Is there any difference between 2 sentences:

  1. Steve can never find time for us. He needs to be more respectful.
  2. Steve never can find time for us. He needs to be more respectful.

If there is, please explain the meaning. Thank you.

  • 1
    Where did the sentences come from? What do you think the difference might be?
    – mdewey
    Oct 25, 2022 at 12:41
  • idk my friend, trying to figure out the difference. Seems like 'never can' might convey physical impossibility or smth like tha. But it's not suitable to the context.
    – Roro
    Oct 25, 2022 at 12:45
  • 1
    Both are possible.

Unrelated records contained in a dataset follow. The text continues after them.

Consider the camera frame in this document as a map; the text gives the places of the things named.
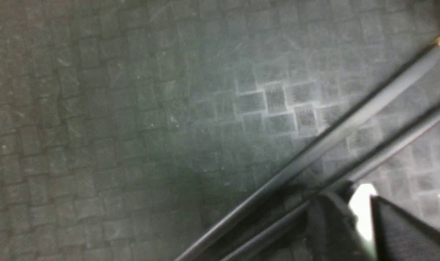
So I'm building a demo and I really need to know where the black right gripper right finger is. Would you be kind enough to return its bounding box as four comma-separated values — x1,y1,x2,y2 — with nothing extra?
372,196,440,261

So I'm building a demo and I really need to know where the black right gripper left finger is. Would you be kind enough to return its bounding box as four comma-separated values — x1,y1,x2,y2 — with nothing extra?
307,192,372,261

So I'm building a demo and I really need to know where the black chopstick gold band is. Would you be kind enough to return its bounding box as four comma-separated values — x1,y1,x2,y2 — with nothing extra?
176,36,440,261

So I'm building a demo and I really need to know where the black plastic serving tray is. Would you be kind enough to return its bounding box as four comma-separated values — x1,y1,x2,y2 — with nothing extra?
0,0,440,261

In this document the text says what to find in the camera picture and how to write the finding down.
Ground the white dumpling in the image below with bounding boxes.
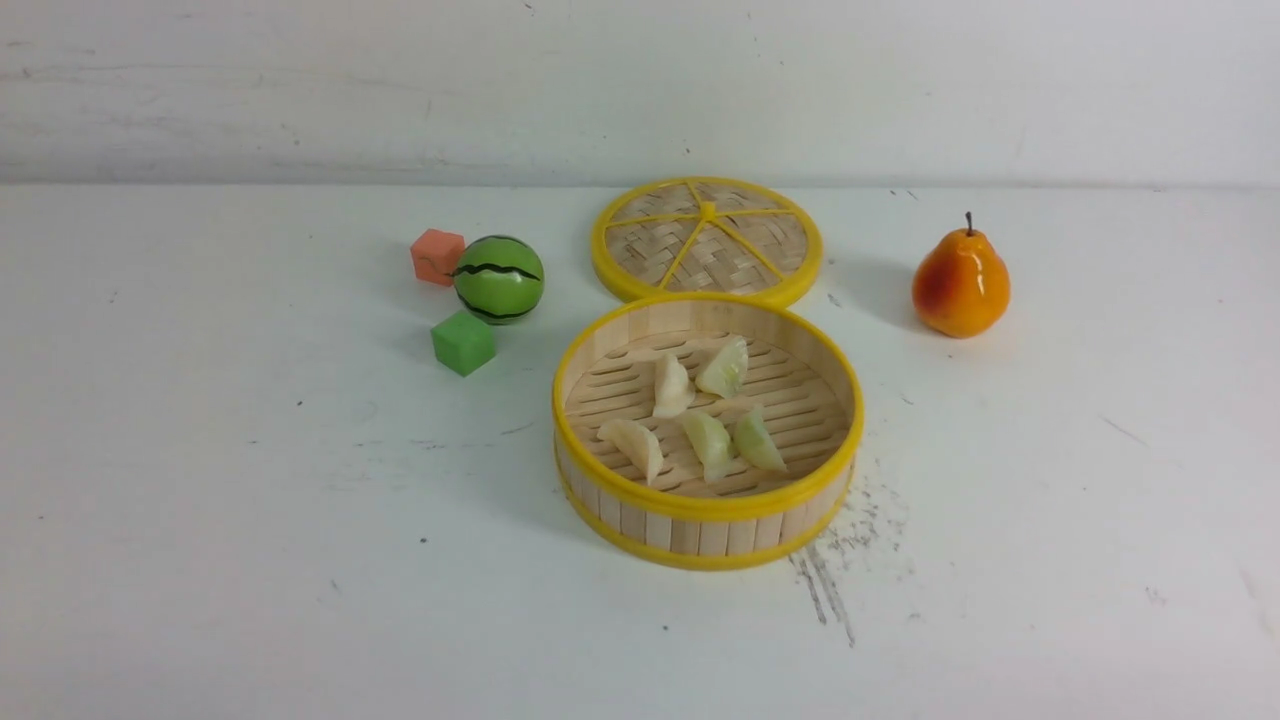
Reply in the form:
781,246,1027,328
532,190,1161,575
596,419,664,486
652,352,696,419

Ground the pale green-tinted dumpling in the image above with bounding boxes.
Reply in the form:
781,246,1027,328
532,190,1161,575
695,334,750,398

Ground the pale green dumpling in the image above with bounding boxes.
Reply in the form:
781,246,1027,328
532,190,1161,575
678,410,733,483

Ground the yellowish dumpling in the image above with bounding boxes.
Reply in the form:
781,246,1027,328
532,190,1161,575
732,405,787,471

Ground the yellow bamboo steamer lid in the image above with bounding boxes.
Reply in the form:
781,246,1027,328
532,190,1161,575
589,176,824,307

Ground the yellow bamboo steamer tray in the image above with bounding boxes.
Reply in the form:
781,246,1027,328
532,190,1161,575
552,293,865,571

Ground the green toy watermelon ball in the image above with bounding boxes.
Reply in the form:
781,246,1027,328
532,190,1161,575
453,234,545,325

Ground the green cube block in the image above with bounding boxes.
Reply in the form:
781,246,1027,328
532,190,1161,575
430,309,497,377

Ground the orange cube block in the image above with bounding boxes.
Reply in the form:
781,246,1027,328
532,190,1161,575
410,228,466,287

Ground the orange toy pear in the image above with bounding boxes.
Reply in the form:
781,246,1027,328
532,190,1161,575
911,211,1011,340

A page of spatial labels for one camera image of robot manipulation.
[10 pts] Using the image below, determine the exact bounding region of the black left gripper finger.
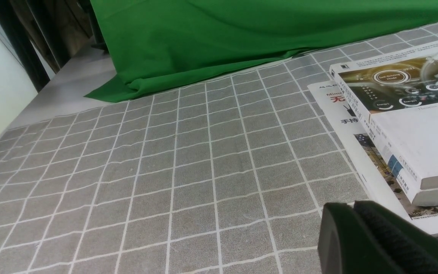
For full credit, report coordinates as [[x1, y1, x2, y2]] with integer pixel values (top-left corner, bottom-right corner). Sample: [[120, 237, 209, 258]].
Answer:
[[317, 201, 438, 274]]

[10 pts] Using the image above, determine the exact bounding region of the middle white book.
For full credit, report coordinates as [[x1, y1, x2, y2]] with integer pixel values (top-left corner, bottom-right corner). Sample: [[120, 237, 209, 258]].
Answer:
[[366, 126, 438, 206]]

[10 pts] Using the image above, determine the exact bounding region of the large white bottom magazine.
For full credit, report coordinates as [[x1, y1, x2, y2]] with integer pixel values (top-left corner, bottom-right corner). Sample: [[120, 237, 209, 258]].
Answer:
[[308, 80, 438, 236]]

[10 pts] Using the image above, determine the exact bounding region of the white self-driving book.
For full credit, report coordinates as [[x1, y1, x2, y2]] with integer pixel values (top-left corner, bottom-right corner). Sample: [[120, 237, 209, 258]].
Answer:
[[330, 41, 438, 190]]

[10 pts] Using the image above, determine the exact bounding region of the grey checkered tablecloth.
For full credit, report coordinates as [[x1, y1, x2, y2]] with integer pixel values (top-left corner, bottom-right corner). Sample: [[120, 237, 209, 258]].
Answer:
[[0, 23, 438, 274]]

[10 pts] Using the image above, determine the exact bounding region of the green backdrop cloth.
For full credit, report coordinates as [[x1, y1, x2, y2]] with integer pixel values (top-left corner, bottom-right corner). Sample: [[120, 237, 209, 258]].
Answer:
[[86, 0, 438, 103]]

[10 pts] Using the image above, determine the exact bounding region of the dark frame at left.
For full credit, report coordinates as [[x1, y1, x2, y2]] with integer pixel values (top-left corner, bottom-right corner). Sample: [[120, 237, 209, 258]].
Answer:
[[0, 0, 108, 92]]

They mean the same. The first is more natural. Oct 25, 2022 at 12:50
  • Contrary to the other responses, I (a British English speaker) would probably distinguish between the two in that I'd say that although 'can never' is more common and more natural in most contexts, 'never can', can be used in certain cases to place emphasis on the 'can'. The example that comes to mind is when negating someone else's positive assertion, e.g. "I can't work it out!" might be met with a derogatory "You never can work it out[, can you?]", with the stress as well as the word order emphasising the person's distinct inability to solve the issue. Oct 25, 2022 at 21:17

2 Answers 2


Both are possible.

We usually put never after the auxiliary verbs or the modals.

Steve can never find time for us.

We can put never before the auxiliary verbs/modals to emphasize that two statements are connected.

Steve is always busy. He never can find time for us.


They can mean the same, or the second one can be said with a sarcastic or frustrated tone, with stress on "can".